Airbnb — From Three Air Mattresses to a Trillion-Dollar Idea
Brian Chesky and Joe Gebbia couldn't make rent, so when a design conference packed out the city's hotels they inflated three air mattresses and called it “AirBed & Breakfast.” Investors weren't sold — a now-infamous seven VCs passed on the deck. To stay alive, the founders sold novelty election cereal (“Obama O's” and “Cap'n McCain's”), clearing roughly $30k that kept the lights on until Y Combinator and then Sequoia backed them.
Nike — A Waffle Iron, a Car Boot, and a $35 Swoosh
Runner Phil Knight and his coach Bill Bowerman began as Blue Ribbon Sports, importing Japanese running shoes and selling them out of the trunk of Knight's car at track meets. Chasing more grip, Bowerman poured rubber into his wife's waffle iron and invented the waffle sole. They rebranded as Nike in 1971 and paid a design student, Carolyn Davidson, just $35 for the Swoosh.
SpaceX — Three Failures From Bankruptcy, One Flight From History
Elon Musk poured his PayPal fortune into building rockets — and nearly lost it all. The first three Falcon 1 launches (2006–2008) failed, and the company was almost out of cash. The fourth flight, in September 2008, reached orbit just as the money ran dry. SpaceX went on to be valued around $350 billion by 2024 and completed one of the largest IPOs in history in 2026.
Stripe — Seven Lines of Code Against Weeks of Bank Paperwork
Irish brothers Patrick and John Collison were exasperated that taking payments online meant weeks of merchant-account forms and bank approvals. Their answer was famously simple: paste in seven lines of code and start accepting money. Backed by Y Combinator, PayPal's founders and Sequoia, Stripe became the payment plumbing of the internet — reportedly valued around $159 billion in 2025.
Spanx — $5,000, a Pair of Cut-Up Pantyhose, and Pure Nerve
Sara Blakely was selling fax machines door-to-door when she cut the feet off her pantyhose for a smoother look under white trousers — and saw a product. With $5,000 in savings, no fashion or business training, she wrote her own patent application, cold-called hosiery mills until one said yes, and talked her way onto the shelves of Neiman Marcus. An Oprah endorsement sealed it. In 2021 she sold a majority stake to Blackstone at a $1.2 billion valuation.
Starbucks — The Milan Espresso Bar That Howard Schultz Couldn't Forget
Starbucks originally sold beans, not drinks. On a 1983 buying trip to Milan, Howard Schultz fell for Italy's espresso bars as community “third places” and wanted to bring the experience home. The owners refused, so he left, raised money for his own café chain (Il Giornale), and in 1987 bought Starbucks itself — then scaled the ritual into tens of thousands of stores worldwide.

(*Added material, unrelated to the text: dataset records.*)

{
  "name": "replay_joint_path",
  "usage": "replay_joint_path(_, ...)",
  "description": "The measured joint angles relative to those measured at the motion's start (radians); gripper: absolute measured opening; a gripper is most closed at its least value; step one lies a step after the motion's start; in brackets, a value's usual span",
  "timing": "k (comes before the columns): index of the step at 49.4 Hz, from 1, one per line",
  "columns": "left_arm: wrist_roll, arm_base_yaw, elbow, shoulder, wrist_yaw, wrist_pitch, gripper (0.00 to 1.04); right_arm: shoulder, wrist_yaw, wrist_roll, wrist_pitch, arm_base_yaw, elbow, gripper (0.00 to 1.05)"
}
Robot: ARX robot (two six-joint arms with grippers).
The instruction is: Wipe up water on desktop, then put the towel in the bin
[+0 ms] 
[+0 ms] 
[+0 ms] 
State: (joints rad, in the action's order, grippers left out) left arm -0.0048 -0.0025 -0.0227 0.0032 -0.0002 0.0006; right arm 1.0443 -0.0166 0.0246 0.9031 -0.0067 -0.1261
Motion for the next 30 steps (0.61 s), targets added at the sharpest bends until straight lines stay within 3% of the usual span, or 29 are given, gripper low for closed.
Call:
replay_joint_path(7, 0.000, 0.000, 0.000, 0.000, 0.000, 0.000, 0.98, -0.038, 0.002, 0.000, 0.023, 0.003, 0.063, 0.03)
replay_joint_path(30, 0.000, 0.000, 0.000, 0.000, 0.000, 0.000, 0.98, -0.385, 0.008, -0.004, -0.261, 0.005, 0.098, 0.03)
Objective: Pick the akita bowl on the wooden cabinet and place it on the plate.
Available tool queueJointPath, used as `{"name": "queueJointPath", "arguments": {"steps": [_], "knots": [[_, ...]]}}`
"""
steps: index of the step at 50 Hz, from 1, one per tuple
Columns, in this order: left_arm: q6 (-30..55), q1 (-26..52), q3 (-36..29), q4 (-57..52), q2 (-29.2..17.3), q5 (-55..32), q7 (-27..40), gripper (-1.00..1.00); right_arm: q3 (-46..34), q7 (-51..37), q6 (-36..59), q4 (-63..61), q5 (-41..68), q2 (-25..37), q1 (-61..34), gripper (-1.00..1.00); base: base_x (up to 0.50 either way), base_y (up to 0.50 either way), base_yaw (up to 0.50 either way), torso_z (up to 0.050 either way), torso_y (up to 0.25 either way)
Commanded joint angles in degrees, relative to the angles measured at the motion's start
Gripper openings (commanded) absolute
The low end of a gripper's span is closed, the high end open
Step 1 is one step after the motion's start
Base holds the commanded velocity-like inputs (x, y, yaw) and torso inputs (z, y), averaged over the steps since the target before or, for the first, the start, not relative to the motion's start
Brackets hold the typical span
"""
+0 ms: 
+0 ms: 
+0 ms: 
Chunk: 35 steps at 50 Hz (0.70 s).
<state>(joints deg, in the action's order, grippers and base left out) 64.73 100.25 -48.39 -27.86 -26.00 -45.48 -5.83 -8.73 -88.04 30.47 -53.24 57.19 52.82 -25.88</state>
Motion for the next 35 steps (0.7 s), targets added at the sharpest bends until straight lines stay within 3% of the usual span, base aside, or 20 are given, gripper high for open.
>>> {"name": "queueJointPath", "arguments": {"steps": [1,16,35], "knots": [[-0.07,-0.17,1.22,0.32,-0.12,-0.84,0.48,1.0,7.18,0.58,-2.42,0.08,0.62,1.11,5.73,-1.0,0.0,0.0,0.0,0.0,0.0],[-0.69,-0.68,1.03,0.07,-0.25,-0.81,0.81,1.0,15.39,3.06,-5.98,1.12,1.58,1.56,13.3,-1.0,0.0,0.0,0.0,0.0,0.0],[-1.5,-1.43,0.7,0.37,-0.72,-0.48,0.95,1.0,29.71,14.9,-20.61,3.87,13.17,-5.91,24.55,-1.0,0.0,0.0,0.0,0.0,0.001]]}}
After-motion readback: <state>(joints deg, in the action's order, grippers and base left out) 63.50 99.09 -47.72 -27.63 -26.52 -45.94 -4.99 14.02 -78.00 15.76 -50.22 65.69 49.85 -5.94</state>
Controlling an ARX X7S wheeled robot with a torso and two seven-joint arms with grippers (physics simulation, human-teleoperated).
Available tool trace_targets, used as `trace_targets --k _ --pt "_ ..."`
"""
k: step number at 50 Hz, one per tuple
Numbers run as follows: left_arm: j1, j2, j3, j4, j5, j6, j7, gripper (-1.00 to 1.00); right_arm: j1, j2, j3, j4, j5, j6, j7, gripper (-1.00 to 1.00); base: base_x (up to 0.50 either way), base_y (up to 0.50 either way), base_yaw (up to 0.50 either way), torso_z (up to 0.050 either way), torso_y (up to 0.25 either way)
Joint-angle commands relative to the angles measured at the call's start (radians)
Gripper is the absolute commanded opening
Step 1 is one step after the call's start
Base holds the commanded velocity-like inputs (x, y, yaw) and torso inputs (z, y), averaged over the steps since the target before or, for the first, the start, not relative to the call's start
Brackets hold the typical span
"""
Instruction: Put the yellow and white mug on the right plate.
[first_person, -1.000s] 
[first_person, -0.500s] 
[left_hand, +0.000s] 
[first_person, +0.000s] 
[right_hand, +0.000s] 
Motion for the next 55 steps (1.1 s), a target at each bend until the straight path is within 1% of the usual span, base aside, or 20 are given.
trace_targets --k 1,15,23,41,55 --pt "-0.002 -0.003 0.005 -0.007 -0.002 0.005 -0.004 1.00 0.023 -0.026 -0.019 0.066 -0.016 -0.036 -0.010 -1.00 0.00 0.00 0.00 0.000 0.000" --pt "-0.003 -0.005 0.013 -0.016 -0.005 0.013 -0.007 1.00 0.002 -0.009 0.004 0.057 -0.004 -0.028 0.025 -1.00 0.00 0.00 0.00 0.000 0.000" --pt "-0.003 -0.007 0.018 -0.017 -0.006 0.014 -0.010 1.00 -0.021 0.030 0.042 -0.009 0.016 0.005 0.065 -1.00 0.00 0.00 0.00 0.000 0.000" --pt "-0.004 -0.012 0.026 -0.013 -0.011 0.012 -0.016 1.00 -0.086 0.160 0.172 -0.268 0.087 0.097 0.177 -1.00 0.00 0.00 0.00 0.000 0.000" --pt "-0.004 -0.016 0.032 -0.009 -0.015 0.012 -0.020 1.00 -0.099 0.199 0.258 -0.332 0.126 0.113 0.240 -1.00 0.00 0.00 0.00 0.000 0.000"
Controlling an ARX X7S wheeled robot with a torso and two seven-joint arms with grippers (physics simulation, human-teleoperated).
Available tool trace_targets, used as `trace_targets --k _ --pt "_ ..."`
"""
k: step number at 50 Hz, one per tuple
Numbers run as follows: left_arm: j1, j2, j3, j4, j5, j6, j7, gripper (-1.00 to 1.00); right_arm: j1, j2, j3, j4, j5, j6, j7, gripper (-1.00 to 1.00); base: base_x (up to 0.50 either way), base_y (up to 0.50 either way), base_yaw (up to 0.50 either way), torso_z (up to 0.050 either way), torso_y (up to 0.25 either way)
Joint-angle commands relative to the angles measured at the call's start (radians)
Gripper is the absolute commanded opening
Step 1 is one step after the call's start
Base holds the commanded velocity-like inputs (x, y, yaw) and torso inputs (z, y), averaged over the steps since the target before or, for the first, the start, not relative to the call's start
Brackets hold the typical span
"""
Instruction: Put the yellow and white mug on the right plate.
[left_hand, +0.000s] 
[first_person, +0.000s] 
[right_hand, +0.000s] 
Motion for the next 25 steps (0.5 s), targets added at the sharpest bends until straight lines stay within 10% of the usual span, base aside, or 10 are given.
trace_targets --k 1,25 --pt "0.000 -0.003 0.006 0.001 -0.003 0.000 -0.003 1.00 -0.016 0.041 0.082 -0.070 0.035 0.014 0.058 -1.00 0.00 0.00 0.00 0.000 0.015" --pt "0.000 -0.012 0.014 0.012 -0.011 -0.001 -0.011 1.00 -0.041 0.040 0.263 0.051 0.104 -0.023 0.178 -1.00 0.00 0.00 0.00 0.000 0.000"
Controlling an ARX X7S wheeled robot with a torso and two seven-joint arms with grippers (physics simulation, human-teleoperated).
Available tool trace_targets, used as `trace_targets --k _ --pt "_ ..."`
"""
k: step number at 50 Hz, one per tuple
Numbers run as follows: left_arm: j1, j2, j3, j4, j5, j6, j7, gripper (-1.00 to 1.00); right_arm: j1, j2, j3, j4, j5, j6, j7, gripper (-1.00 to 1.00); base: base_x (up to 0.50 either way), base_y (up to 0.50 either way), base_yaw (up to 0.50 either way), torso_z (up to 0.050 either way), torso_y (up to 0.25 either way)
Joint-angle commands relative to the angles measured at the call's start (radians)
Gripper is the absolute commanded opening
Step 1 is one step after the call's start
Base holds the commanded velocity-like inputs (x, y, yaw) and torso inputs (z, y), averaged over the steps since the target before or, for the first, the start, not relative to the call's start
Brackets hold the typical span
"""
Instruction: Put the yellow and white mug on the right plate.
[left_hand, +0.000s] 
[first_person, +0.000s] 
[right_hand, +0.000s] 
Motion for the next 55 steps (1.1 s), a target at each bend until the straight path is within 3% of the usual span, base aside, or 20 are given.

Slack — A Video Game Flopped, but the Office Chat Survived
Stewart Butterfield set out to build an online game called Glitch. It failed — but the scrappy internal chat tool his team had built to coordinate did not. They pivoted to that tool, launched Slack in 2013, and it became the fastest-growing workplace app of its era. Salesforce acquired it for $27.7 billion in 2020. (Years earlier, another of Butterfield's failed games had birthed Flickr.)
Flipkart — One Book, a Flat, and India's Trust Problem
Two ex-Amazon engineers, Sachin and Binny Bansal, started selling books online from a Bangalore apartment — sourcing their very first order from a distributor across the city. India didn't trust online payments, so they pioneered Cash-on-Delivery and built their own logistics. The bet paid off: Walmart bought a 77% stake for $16 billion in 2018, valuing Flipkart at ~$20.8 billion.
Zerodha — The Broker That Raised Zero Funding and Won the Market
Trader Nithin Kamath and his brother Nikhil launched a discount brokerage with flat, transparent fees — and famously took no external venture funding. By dropping brokerage to zero on equity-delivery trades, they undercut entrenched incumbents and grew, profitably and founder-owned, into India's largest stockbroker serving over a crore of clients.
Zomato — Scanning Office Menus Into a Public Company
At consulting firm Bain & Co, Deepinder Goyal kept seeing colleagues crowd around paper takeaway menus. So he scanned and uploaded them to a site called Foodiebay. Renamed Zomato in 2010, it grew from restaurant discovery into one of India's biggest food-delivery platforms and went public in a landmark 2021 IPO.